Артём ещё раз подкидывает уголь, наблюдает, как пламя сжирает воздух, бросает длинные, бледные тени по стенам, растягивает ночь. Всё, что есть, — это их дыхание и огонь, чужой кашель за стеной, следы от пальцев на письме.
«Я больше не знаю, кто я. Но они — мои. Ради них пока жив».
Глава 43: Воспоминания о прошлом
Печь потрескивает медленно, будто её сердце бьётся где-то глубоко под досками, перекликаясь с дыханием спящих. Артём, поджав колени, сидит у самой стены — пальцы ещё не до конца слушаются, дрожат, когда он лезет под половицу, вытаскивает старую тряпку, разворачивает: внутри — знакомый вес, прохладная тяжесть. Смартфон, обёрнутый, как трофей или тайник, мёртвый и глухой. Экран тянет в себя свет от печи, переламывает его, и кажется, что в этой чёрной глубине навечно застряла чья-то чужая жизнь.
— Ну… вот ты и остался, — шепчет он себе, так тихо, что даже огонь не шевелится. — Один на один.
Он крутит смартфон в руках, всматривается в отражение, в углы экрана, будто в какой-то момент отсюда всё-таки высветится письмо, голос, отпечаток прежней жизни. Свет пляшет по стеклу, вырезает на пальцах странные тени.
Из-за стены, будто специально, чтобы разбить эту тишину, просачивается глухой, смутно раздражённый голос Степана Игнатьевича:
— Артём? Ты чего там шаришься? Уже третий раз за ночь!
Артём вздрагивает — будто кто-то поймал его за руку.
— Да так… Боря опять кашлял, я воду подогрел, — бросает наугад, пытаясь говорить без дрожи, вцепившись пальцами в тряпку.
— Воду? В три часа ночи? — Степан будто впивается подозрением, голос становится острее, как скрипучая дверь. — Ты там что, самовар устроил?
— Ну, а что делать, если ребёнок задыхается? — огрызается Артём, резко вставая, отчётливо ощущая под ногами холод досок. — Тебе что, жалко?
В ответ — короткая пауза. Потом из-за стены доносится тихий смешок, странно пустой в этой ночи.
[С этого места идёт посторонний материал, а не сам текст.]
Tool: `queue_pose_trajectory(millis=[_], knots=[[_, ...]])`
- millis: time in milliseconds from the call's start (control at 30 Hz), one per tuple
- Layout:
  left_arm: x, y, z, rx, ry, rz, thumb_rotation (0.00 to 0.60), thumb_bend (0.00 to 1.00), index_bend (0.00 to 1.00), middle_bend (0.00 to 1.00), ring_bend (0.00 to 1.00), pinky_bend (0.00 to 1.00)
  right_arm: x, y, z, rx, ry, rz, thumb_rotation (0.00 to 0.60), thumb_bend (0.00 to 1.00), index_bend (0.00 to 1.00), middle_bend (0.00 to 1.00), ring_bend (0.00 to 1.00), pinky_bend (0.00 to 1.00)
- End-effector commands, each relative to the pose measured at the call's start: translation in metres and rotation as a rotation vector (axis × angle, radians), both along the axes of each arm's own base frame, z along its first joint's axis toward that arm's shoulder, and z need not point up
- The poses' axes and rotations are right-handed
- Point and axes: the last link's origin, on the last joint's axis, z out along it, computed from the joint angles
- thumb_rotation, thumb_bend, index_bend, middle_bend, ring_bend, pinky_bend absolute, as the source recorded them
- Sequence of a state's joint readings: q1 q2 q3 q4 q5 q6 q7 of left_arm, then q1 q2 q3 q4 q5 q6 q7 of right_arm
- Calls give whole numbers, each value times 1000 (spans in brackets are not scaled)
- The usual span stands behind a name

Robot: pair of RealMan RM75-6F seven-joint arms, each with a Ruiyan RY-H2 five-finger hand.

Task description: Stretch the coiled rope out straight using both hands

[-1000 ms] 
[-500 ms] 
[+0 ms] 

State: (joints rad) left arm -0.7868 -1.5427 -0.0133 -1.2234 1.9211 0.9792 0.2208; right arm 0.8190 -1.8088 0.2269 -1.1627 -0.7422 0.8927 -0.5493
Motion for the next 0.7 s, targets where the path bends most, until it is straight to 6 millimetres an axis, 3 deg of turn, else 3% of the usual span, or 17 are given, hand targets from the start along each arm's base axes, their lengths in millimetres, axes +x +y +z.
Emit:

— Нет, не жалко. Только странно всё это, Серов. Очень странно, — Степан произносит с той самой интонацией, которую Артём знал наизусть. Такой тоном говорили в очереди за хлебом, в коммуналке на кухне, в приёмной у начальника — так начиналась мелкая, но опасная игра: «я всё видел, но пока не докажу».
Он чувствует, как внутри всё чуть проваливается. «Вот этот голос — как сигнал тревоги. Так разговаривают, когда уже успели что-то написать, но еще не уверены, подписываться ли под этим.»
— Странно — это когда человек лезет в чужие дела, — буркнул Артём, стараясь не подать вида, будто напрягся. — А у меня всё просто. Спим, лечимся, живём.
Молчание. По ту сторону стены как будто собирается гроза.
— А письмо кто тебе под дверь подсунул? — тихо, без нажима спрашивает Степан, и от этого становится только хуже. Голос скользит по ночи, как ледяной ток.
Артём застывает. Пальцы рефлекторно стискивают тряпку, где прячется смартфон. В комнате будто становится холодней.
— Какое письмо? — отвечает слишком быстро.
— Не придуривайся. Я видел. Утром, когда ты из квартиры выходил, из-под двери торчало. Белый конверт. Без марки.